Using Banking as the workflow bridge
A lot of bank screening breaks down because the process is too manual. Analysts build one spreadsheet for ROA, another for cost metrics, then spend time cleaning data instead of interpreting it. A dedicated tool solves the operational problem first.
With the Banking comparison view, you can apply this kind of public-data workflow without rebuilding every comparison manually. Use it after the method is clear: define the universe, keep the efficiency ratio consistent, compare true peers, and inspect the banks that still look credible after the persistence test.
Worked example: a likely false positive
Assume Bank A has a high ROA in the latest quarter and a low efficiency ratio. In a simple ranking, it looks like a leader. The peer-group method asks whether that result survives three checks.

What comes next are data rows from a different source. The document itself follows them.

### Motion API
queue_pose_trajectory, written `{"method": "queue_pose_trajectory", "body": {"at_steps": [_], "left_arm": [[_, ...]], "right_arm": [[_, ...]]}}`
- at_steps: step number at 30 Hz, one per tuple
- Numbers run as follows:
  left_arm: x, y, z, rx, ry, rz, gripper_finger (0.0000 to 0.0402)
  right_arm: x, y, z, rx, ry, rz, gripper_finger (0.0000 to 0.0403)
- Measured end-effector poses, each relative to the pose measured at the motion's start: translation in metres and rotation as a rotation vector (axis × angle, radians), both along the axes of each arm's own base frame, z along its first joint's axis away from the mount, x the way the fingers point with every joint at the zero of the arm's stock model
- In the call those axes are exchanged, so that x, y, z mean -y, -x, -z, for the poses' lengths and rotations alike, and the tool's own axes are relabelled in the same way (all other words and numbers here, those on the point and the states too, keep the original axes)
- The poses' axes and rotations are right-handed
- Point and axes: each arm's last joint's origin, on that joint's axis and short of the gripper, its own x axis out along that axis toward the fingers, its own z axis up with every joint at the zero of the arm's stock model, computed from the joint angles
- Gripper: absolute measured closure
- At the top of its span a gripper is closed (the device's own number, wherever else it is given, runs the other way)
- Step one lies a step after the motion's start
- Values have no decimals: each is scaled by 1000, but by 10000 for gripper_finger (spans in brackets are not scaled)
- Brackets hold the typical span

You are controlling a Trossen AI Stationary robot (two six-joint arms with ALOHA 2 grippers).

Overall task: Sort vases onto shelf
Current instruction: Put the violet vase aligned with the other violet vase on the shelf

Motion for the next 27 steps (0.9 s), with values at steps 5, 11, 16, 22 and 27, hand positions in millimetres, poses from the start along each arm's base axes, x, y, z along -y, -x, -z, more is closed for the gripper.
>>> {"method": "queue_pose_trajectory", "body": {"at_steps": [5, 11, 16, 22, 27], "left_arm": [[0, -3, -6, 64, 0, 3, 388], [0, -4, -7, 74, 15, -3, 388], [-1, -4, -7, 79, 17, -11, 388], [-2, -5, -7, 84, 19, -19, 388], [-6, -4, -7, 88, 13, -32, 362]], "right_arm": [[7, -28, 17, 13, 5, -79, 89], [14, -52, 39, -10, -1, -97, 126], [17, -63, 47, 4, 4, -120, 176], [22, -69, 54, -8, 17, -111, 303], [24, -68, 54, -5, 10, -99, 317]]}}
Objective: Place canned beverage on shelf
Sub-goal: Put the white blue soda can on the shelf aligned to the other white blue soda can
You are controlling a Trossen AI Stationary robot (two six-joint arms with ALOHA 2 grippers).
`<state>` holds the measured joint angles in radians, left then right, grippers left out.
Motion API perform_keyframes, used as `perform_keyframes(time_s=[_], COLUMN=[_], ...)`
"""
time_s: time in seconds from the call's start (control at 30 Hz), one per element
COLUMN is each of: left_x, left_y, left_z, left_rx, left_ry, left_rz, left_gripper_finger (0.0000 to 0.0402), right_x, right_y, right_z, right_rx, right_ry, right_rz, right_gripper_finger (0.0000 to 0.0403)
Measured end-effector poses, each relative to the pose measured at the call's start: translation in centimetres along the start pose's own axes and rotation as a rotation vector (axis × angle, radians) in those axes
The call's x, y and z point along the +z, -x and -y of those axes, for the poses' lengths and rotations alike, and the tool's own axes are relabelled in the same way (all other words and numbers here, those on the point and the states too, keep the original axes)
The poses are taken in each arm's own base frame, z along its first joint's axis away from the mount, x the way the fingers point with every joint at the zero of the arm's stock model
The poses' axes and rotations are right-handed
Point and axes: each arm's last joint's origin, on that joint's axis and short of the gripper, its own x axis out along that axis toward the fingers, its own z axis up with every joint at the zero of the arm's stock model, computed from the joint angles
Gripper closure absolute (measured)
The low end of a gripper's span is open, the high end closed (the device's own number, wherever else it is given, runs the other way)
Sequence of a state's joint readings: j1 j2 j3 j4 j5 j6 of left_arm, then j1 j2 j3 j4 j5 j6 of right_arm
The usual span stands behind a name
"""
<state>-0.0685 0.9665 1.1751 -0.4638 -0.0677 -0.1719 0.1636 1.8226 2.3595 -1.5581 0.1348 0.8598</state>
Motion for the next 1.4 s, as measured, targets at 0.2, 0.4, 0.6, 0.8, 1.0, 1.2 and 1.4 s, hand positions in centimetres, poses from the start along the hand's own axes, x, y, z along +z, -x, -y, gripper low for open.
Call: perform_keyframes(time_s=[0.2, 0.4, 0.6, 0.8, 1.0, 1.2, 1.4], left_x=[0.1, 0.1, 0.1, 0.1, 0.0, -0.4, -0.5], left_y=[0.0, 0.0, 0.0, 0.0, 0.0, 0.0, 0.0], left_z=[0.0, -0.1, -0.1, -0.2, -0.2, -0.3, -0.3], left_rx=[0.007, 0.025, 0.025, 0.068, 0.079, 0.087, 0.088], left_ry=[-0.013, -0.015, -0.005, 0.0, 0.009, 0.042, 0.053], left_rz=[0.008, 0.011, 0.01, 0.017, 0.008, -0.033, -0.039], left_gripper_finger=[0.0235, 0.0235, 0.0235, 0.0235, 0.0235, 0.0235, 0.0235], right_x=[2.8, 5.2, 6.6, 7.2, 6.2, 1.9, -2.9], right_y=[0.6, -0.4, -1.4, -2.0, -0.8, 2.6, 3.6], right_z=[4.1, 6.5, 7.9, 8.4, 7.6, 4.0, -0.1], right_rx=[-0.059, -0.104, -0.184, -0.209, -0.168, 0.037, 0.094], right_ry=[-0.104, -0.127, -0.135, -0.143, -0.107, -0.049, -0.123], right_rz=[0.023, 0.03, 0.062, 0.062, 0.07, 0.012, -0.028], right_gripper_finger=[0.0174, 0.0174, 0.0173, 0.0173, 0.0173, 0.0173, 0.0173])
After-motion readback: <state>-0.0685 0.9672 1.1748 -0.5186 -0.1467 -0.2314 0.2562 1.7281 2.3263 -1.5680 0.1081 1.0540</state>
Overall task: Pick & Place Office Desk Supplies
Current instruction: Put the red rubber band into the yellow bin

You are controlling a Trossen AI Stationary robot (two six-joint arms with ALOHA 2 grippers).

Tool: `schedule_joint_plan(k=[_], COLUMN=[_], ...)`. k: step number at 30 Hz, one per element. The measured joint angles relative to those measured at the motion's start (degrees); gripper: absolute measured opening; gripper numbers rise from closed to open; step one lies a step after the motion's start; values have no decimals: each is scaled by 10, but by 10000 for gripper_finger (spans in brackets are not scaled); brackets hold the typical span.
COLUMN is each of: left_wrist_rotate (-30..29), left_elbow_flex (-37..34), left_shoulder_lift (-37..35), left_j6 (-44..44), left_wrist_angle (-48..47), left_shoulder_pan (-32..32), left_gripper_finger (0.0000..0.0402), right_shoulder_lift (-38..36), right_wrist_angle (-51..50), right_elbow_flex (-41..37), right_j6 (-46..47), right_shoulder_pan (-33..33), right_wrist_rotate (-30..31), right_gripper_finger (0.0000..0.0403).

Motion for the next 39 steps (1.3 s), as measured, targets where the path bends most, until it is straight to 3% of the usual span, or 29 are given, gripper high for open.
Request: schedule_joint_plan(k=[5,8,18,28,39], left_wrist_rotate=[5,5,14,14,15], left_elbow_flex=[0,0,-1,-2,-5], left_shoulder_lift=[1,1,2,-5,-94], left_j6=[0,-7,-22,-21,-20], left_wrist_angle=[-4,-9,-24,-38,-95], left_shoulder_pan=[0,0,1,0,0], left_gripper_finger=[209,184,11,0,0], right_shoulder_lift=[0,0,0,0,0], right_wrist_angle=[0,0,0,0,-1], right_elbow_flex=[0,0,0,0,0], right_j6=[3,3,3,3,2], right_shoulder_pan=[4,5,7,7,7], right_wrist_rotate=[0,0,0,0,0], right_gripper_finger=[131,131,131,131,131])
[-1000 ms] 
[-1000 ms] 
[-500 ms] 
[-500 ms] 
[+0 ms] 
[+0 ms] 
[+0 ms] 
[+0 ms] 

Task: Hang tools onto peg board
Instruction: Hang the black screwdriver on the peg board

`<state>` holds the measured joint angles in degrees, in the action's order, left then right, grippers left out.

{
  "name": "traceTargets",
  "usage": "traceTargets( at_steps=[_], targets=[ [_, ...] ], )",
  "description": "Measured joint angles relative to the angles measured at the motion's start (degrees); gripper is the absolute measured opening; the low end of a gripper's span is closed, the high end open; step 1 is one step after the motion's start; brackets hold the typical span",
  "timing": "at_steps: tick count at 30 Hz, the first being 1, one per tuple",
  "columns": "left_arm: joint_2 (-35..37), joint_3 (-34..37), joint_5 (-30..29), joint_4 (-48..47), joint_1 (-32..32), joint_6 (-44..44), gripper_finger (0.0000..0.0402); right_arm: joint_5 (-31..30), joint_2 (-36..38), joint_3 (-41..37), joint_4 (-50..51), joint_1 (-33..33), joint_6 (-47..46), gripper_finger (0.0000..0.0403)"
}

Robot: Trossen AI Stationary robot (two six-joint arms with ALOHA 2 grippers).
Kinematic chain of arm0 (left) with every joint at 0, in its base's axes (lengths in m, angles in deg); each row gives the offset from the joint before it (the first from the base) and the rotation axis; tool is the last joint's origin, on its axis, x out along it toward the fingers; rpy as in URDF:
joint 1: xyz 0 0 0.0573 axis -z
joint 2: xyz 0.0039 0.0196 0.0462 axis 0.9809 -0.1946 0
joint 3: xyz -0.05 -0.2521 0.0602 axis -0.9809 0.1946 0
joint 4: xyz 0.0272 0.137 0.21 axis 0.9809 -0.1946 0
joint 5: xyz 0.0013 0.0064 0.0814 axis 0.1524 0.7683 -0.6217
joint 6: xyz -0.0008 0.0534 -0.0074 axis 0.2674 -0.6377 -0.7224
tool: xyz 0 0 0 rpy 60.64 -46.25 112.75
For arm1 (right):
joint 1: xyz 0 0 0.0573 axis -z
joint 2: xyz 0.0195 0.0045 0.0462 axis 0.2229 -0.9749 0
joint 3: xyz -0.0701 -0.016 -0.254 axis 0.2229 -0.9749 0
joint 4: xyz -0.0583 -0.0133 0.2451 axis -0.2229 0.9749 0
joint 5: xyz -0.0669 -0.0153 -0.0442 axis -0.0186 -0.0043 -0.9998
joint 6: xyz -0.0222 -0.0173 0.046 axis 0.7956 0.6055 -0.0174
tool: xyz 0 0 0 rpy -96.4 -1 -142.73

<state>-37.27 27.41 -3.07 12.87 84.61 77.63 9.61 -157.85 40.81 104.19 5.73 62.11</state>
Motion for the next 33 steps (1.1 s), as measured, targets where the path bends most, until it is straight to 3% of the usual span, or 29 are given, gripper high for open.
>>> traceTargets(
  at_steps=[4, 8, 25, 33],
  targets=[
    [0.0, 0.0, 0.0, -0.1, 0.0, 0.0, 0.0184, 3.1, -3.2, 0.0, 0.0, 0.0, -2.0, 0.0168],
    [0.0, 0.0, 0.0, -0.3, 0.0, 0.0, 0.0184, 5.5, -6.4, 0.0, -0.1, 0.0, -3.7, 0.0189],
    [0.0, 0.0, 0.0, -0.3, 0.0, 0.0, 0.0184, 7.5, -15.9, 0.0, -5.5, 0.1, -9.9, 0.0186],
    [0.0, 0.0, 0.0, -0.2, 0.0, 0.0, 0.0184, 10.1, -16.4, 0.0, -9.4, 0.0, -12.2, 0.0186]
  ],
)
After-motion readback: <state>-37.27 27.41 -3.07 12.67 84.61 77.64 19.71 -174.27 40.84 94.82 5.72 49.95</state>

| Check | What might explain the result | Better follow-up |
|---|---|---|
| Peer group | Bank A may have a specialty lending model that naturally produces different spreads and costs | Compare it with banks that share a similar asset and revenue profile |
| Persistence | The latest quarter may include a temporary fee gain, reserve release, or expense timing benefit | Review the same composite score across the full eight-quarter window |
| Risk profile | Higher returns may come with concentration in a geography, loan type, or funding source | Review capital, credit mix, deposit quality, and revenue concentration before drawing a conclusion |
If Bank A still ranks well after those checks, it may deserve deeper work. If the score fades after peer adjustment or disappears across time, it was probably a one-period artifact rather than a durable operator.
Bottom line
Banks that rank well on both ROA and efficiency deserve attention because they often combine earnings quality with operating discipline. But the best screens do not stop at the ranking. They use ROA and efficiency as a first pass, then test whether the apparent strength is supported by funding quality, credit mix, capital strength, and a durable operating model.
If you want to find real bank quality instead of spreadsheet artifacts, use a structured comparison workflow. That makes it easier to screen broadly, compare fairly, and investigate the names that are strong for the right reasons.
Sources
- FFIEC, Uniform Bank Performance Report – public UBPR ratios and peer-group comparison framework.
- Berger and Humphrey, Efficiency of Financial Institutions – foundational review of financial-institution efficiency research, cited here for persistence logic rather than current benchmarks.